Eni S.p.A. and state‑run PDVSA signed an agreement on April 28 2026 to relaunch the Junin‑5 heavy‑crude project in Venezuela’s Orinoco Belt. The deal gives Eni a 40 % stake in the project, with PDVSA holding the remaining 60 %. Junin‑5 is estimated to contain roughly 35 billion barrels of oil in place, making it a significant asset within the world’s largest heavy‑crude reserve field.

The relaunch fits into Eni’s long‑term strategy to sustain upstream growth while funding its 2050 carbon‑neutrality plan. Eni has operated in Venezuela since 1998, with interests in the Perla gas field and the PetroSucre joint venture. By generating cash flow from the heavy‑crude project, Eni can support investments in renewables, carbon capture, and other transition initiatives.

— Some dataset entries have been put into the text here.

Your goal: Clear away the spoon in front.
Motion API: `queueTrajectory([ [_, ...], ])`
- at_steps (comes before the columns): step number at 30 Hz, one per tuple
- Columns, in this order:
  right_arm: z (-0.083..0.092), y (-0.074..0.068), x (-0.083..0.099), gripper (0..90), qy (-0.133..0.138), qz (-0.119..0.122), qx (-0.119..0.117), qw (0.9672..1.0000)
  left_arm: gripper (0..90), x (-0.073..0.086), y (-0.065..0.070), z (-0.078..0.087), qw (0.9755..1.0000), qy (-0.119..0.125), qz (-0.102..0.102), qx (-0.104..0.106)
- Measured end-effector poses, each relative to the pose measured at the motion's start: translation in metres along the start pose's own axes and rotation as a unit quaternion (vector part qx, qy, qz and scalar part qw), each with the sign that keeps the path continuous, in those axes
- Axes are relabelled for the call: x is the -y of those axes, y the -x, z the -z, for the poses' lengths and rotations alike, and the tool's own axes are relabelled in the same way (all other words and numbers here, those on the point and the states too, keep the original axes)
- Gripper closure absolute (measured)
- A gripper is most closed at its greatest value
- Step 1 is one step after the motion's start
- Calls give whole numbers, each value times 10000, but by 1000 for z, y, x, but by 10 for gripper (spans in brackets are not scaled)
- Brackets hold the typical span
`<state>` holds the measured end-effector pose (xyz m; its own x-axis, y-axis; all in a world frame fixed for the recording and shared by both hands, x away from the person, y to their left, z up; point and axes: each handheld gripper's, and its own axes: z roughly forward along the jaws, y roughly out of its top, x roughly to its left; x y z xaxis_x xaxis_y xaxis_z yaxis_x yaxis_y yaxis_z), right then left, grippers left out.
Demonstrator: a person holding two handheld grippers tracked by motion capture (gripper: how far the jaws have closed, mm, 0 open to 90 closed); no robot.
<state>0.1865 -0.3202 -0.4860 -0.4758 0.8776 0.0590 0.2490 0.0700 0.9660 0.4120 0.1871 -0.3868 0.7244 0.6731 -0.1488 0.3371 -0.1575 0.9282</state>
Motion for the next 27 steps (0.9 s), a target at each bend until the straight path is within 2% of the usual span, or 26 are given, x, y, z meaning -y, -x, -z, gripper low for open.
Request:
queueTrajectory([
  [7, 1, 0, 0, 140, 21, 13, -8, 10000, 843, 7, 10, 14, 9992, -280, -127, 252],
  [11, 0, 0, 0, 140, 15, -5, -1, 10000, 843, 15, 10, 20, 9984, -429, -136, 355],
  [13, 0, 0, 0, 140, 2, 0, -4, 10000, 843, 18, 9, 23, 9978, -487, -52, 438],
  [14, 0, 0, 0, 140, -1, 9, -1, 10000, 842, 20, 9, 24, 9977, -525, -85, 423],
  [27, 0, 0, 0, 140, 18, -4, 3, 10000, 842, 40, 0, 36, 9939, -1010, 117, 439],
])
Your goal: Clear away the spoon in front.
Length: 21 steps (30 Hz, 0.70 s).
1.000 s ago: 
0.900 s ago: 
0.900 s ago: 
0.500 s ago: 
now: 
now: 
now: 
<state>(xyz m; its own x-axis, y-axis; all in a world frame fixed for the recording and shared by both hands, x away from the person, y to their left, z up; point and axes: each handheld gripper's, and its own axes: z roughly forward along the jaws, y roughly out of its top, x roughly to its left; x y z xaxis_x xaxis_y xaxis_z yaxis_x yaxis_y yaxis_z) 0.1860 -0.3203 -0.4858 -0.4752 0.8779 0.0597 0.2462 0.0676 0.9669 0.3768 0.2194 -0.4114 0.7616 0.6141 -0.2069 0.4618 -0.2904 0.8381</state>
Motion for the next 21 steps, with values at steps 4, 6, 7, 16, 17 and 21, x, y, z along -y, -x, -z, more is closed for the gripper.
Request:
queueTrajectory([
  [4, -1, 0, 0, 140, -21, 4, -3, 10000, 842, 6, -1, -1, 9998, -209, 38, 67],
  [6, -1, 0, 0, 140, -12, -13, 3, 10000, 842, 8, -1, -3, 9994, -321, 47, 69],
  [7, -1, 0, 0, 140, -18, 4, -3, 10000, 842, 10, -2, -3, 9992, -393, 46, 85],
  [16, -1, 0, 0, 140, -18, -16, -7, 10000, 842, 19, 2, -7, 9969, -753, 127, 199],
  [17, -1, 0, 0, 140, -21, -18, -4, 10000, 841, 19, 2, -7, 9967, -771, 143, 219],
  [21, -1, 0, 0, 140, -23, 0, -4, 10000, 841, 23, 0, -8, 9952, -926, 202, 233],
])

In Q1 2026, Eni reported adjusted EBIT down 4 % and net profit down 8 % versus the same period in 2025, missing both earnings‑per‑share and revenue forecasts. The miss was largely driven by refining weakness and foreign‑exchange hits, even as hydrocarbon production grew 9 % to 1.8 million barrels of oil equivalent per day. Management raised full‑year 2026 adjusted cash‑flow‑from‑operations guidance by 20 % to €13.8 billion and increased the share‑buyback program to €2.8 billion, signaling confidence in future cash generation.

The announcement did not trigger a significant immediate market reaction, but the Q1 2026 earnings miss dominated investor focus. The raised guidance and expanded buyback program were viewed as positive tailwinds that helped offset the earnings miss.

The investment comes amid easing U.S. sanctions on Venezuela, which could unlock new production. Heavy‑crude extraction in the Orinoco Belt requires specialized technology due to its high viscosity and sulfur content, but the long‑term nature of the asset aligns with Eni’s strategy to maintain a robust upstream portfolio.

The Junin‑5 relaunch represents a strategic bet on Venezuela’s heavy‑crude reserves, providing a cash‑generating asset that supports Eni’s broader transition strategy while reinforcing its upstream presence in one of the world’s most prolific oil regions.